2. **Flexibility**: Adapts to various types of problems through adjustable hyperparameters.
3. **Online Learning**: Updates model parameters as new data arrives.

**Limitations:**
1. **Convergence Issues**: Requires careful tuning of learning rate and iterations.
2. **Computationally Intensive**: Each iteration involves computations over the entire dataset.

### Normal Equation Method (Pseudo-inverse)
**Strengths:**
1. **Simplicity**: Provides a direct solution without iterative optimization.
2. **Exact Solution**: Achieves the exact solution in one calculation if the matrix is invertible.

**Limitations:**
1. **Computational Complexity**: Computation is expensive and unstable with many features.
2. **Memory Intensive**: Requires significant memory to compute, problematic with large datasets.

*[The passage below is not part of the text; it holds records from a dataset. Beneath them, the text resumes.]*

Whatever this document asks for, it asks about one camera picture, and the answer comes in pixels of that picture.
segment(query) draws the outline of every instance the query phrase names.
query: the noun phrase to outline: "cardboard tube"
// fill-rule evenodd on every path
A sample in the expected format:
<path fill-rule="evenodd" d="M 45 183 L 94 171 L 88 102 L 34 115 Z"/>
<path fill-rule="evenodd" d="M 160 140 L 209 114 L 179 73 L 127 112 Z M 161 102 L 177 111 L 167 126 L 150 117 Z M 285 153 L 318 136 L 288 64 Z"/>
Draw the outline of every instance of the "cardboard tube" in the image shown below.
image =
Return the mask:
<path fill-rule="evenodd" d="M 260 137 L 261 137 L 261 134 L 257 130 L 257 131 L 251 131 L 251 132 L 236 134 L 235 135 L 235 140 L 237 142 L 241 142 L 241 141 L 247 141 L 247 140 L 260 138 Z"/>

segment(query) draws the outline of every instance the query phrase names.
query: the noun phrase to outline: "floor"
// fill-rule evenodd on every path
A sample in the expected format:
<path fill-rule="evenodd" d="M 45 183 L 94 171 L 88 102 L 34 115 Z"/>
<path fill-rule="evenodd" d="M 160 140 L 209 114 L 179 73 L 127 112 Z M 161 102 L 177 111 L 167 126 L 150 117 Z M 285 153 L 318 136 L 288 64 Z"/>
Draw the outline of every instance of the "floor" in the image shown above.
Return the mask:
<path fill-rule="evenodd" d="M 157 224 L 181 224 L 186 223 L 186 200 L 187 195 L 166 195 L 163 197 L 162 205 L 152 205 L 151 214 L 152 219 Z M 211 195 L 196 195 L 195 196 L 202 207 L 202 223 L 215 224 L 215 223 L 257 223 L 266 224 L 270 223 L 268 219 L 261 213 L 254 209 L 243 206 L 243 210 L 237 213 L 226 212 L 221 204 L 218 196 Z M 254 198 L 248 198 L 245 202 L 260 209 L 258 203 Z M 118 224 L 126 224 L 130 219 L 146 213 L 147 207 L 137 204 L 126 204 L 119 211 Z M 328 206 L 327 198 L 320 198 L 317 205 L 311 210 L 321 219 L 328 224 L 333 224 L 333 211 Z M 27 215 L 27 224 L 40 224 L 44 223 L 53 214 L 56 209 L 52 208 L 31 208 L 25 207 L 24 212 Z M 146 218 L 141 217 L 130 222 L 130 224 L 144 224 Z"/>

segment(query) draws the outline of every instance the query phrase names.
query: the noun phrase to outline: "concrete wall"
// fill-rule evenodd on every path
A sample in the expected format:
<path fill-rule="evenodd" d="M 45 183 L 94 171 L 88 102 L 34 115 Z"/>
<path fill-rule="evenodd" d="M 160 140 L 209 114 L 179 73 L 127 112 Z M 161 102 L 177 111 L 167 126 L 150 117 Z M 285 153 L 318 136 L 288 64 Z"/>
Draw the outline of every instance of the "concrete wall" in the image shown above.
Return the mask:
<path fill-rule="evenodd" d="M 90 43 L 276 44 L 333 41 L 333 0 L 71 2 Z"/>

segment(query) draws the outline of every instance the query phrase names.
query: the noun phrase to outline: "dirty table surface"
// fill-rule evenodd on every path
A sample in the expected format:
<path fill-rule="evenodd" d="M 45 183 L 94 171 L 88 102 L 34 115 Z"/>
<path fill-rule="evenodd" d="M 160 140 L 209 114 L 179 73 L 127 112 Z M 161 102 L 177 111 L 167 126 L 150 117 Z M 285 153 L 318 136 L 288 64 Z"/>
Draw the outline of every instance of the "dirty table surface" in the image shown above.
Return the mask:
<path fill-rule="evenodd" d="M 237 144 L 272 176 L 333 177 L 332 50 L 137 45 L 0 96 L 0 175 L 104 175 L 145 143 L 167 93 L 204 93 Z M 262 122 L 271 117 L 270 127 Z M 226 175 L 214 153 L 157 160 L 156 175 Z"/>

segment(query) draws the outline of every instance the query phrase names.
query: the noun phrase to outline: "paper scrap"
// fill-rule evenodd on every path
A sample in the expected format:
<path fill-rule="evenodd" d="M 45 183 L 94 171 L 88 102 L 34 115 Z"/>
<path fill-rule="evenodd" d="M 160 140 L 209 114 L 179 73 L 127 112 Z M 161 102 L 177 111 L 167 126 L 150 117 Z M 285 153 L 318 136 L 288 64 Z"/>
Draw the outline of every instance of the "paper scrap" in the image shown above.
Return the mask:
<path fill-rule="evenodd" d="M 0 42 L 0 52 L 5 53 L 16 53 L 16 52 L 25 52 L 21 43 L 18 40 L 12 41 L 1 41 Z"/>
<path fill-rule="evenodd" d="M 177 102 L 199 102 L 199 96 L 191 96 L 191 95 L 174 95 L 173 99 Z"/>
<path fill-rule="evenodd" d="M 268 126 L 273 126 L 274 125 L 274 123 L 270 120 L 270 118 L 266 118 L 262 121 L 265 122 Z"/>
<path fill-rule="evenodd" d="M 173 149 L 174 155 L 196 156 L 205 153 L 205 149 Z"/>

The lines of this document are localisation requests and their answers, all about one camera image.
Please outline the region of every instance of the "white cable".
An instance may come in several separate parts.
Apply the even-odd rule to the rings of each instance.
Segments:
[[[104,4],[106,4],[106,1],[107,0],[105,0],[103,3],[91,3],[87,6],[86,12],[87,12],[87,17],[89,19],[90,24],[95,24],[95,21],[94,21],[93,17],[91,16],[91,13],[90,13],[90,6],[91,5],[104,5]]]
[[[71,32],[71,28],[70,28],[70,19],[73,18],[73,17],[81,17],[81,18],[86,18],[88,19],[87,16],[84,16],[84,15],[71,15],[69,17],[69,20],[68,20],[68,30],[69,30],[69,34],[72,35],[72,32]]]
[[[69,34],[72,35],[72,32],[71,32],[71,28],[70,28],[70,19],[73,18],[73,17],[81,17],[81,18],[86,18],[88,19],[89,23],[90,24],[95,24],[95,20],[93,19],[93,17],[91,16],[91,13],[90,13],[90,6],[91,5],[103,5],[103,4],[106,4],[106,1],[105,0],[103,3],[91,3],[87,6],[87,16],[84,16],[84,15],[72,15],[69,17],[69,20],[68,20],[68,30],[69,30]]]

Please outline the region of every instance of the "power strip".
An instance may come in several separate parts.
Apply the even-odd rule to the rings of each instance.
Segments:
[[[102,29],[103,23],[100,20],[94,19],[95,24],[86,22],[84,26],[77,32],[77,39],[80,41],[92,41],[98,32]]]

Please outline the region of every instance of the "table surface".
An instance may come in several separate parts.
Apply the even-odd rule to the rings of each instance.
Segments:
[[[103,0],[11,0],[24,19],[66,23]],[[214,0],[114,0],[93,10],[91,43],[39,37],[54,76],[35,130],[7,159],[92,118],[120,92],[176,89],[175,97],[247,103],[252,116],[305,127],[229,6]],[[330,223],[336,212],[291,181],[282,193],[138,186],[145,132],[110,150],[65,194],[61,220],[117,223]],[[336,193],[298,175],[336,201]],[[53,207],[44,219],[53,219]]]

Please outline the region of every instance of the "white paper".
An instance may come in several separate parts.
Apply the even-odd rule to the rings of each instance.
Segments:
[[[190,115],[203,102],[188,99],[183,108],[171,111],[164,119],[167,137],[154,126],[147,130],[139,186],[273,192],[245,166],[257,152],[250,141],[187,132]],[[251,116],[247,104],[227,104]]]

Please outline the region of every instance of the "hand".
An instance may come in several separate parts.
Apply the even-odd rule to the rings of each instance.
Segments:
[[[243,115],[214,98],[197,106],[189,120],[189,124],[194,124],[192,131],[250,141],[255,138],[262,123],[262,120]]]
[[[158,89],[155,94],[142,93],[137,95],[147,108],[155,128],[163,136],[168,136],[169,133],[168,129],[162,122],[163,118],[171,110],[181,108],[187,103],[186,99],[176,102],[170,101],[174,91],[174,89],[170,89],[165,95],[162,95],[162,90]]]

### When to Use Each Method
- **Use Gradient Descent**: Recommended for large datasets or when computational resources are a concern. Ideal for scenarios requiring model updates with new data.
- **Use Normal Equation**: Best for smaller datasets or when the number of features is manageable. Suitable when a precise, direct solution is needed without computational limitations.

The choice between these methods typically depends on dataset size, computational capabilities, and the dynamic nature of the data being modeled.